Can Google charge for a service it mostly gives away — and that doesn't always work? That's the experiment it's conducting with Google Apps. Gmail, the email service at the heart of Google Apps, went down three times earlier this month, and Google has sent a note to customers who pay for its "Premier Edition" — typically colleges and small businesses. As Fortune notes, Google hasn't had much success breaking into the large business accounts where Microsoft rules. The tone of Google's apology speaks volumes. It's mostly apologetic, but there are overtones of Stanford-comp-sci huffiness:
As is typical of things associated with Google, these outages were the subject of much public commentary.
What are the Googlers are trying to say here?The implication is that Googlers would be happier if we all didn't talk about their services going down. It's a typical geek reaction — "Stop yelling at me long enough for me to fix the problem!" — but it's downright offensive to paying customers. And there's the problem. Google's not used to having paying customers, other than advertisers, on whom it relies for 99 percent of its revenues. Its business model has long been to provide services for free to Web users, and pay the bills with ads. The letter to Google Apps users goes on to claim:
While we're passionate about excellence, we can't promise you a future that's completely free of system interruptions.

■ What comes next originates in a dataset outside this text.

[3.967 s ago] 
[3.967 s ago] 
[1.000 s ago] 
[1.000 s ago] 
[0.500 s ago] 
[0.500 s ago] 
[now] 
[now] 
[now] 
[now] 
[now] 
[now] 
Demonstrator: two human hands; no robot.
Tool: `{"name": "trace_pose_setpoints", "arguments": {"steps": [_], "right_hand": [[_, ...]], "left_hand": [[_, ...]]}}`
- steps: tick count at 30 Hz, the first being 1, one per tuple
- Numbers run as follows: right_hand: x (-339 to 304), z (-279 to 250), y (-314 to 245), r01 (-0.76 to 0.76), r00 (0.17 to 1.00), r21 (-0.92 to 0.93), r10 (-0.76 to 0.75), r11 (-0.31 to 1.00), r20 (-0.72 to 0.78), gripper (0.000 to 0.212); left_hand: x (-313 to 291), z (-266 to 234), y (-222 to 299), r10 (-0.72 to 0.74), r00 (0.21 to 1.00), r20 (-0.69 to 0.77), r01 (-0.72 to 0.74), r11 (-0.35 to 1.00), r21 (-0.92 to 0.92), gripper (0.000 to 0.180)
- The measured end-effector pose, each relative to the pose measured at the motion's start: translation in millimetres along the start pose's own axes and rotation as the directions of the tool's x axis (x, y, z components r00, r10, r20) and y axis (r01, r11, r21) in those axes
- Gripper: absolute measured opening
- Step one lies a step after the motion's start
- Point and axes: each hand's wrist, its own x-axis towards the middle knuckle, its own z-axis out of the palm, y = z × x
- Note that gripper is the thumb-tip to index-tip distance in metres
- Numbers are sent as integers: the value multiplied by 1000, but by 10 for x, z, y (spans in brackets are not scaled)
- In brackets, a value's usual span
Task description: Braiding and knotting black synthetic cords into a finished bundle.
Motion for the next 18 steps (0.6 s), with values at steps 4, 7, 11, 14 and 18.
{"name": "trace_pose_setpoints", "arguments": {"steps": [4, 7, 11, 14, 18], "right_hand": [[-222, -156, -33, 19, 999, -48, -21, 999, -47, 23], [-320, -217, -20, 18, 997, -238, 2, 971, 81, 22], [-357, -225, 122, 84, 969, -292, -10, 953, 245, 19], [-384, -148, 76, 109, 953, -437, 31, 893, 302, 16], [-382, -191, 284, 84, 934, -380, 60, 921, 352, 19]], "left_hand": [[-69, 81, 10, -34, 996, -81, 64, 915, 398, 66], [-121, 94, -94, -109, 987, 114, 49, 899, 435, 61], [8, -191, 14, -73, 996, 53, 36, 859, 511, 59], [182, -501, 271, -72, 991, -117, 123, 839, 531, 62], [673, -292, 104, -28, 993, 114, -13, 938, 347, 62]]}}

The latter part's a truism — systems inevitably go down. Ex-Googler Sergey Solyanik disagrees with that first part. In a blog post explaining why he returned from Google to Microsoft, the development manager wrote:
Google as an organization is not geared — culturally — to delivering enterprise class reliability to its user applications. The culture part is very important here — you can spend more time fixing bugs, you can introduce processes to improve things, but it is very, very hard to change the culture. And the culture at Google values "coolness" tremendously, and the quality of service not as much. At least in the places where I worked.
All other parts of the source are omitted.